The study protocol was approved by institutional review boards at each site. Written informed consent was obtained from all participants for the interview and for the use of specimens for research laboratory analysis.
The 1,628 breast cancer cases and 674 controls included in this study were similar with regard to age (case and control mean ages, 49.3 and 49.5) and race ( Table 1 ). Because sampling maximized inclusion of women with a first-degree family history of breast cancer, the proportions with family history exceeded those in the underlying CARE Study. All subsequent analyses ( Tables 2 – 5 ) accounted for sampling through sample weight adjustment.
Frequency of mutations by demographic and familial characteristics. BRCA1 mutations were found in 2.4% of cases and 0.04% of controls, and BRCA2 mutations in 2.3% and 0.4% of controls ( Table 2). Among cases, the prevalence of BRCA1 mutations decreased with increasing age (P < 0.001), was twice as frequent in White (2.9%) compared with Black cases (1.4%, P <.05), and was substantially more common in cases of Jewish ancestry (10.2%, P <.001). In cases, BRCA1 mutation frequency varied with family history; 1.9% in cases with no family history of breast cancer, 3.1% of cases with only a second-degree family history, and 5.6% of cases with first-degree family history carried BRCA1 mutations (P = 0.015). BRCA1 mutations were significantly more frequent in cases when the following characteristics were present: a relative diagnosed before age 45 (12.8%, P <.001), a relative with bilateral breast cancer (8%, P <.001), three or more affected relatives (8.7%, P < 0.002), a family history of ovarian cancer (14.1%, P < 0.001), and a family history of breast and ovarian cancer (27.3%, P < 0.001). The one control with a BRCA1 mutation had a family history of breast but not ovarian cancer.

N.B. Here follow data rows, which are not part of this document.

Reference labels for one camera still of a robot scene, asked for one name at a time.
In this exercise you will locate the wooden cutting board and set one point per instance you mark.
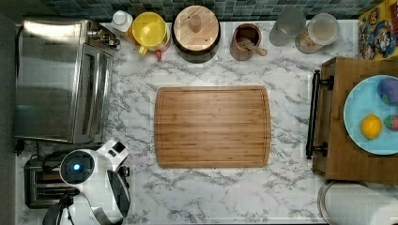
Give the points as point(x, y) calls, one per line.
point(212, 127)

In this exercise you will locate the silver toaster oven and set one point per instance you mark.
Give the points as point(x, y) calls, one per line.
point(63, 79)

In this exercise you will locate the black toaster lever knob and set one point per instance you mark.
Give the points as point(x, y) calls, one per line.
point(124, 172)

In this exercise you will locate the bread slice in toaster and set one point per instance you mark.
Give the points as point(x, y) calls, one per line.
point(51, 177)

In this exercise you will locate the glass jar with clear lid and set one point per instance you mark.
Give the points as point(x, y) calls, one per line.
point(322, 30)

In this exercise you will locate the red toy strawberry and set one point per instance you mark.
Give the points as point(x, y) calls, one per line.
point(391, 122)

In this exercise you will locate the white bottle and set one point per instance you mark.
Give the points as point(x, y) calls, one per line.
point(121, 21)

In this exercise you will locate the colourful cereal box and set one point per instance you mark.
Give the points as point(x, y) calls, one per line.
point(378, 32)

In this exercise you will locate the black canister with wooden lid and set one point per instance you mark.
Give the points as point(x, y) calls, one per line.
point(196, 33)

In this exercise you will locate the silver two-slot toaster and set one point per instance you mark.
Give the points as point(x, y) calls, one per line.
point(40, 184)

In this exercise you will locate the light blue plate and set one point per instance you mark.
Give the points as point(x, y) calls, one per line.
point(362, 101)

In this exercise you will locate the frosted glass tumbler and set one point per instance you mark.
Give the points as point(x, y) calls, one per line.
point(290, 22)

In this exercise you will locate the yellow mug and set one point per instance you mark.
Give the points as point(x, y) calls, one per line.
point(151, 33)

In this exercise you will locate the purple toy fruit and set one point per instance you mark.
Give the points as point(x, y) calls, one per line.
point(387, 89)

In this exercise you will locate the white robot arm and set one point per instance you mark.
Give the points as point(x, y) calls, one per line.
point(75, 210)

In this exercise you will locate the brown wooden cup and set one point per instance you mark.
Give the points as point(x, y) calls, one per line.
point(246, 41)

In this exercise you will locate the yellow lemon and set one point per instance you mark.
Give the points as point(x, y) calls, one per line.
point(370, 126)

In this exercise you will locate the wooden tray with black handle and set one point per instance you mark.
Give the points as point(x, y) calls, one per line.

BRCA2 mutation frequency was greater in cases with a younger diagnosis age, with 4.0% of cases ages 35 to 44, and 1.5% of cases ages 45 to 64 (P = 0.003) carrying a BRCA2 mutation. BRCA2 prevalence was slightly higher in Black (2.6%) versus White (2.1%) cases and was more frequent in non-Jewish (2.3%) versus Jewish (1.1%) cases but these differences were not statistically significant. BRCA2 mutation frequency was similar in cases with no family history of breast cancer (2.0%) and only second-degree family history (1.9%) but was marginally higher in cases with a first-degree family history (5.0%, P = 0.06). Compared with cases with no family history, a higher proportion of BRCA2 mutations was found in cases with three or more relatives with breast cancer (10.7%, P = 0.004) and in cases with a relative with breast cancer before 45 years of age (7.4%, P = 0.002). BRCA2 mutations were more common in cases with a family history of both breast and ovarian cancer than in cases without a family history of either disease, but this result was of borderline significance (P = 0.054). BRCA2 mutations were found in five control samples (0.4%), four of whom had a first-degree family history of breast cancer.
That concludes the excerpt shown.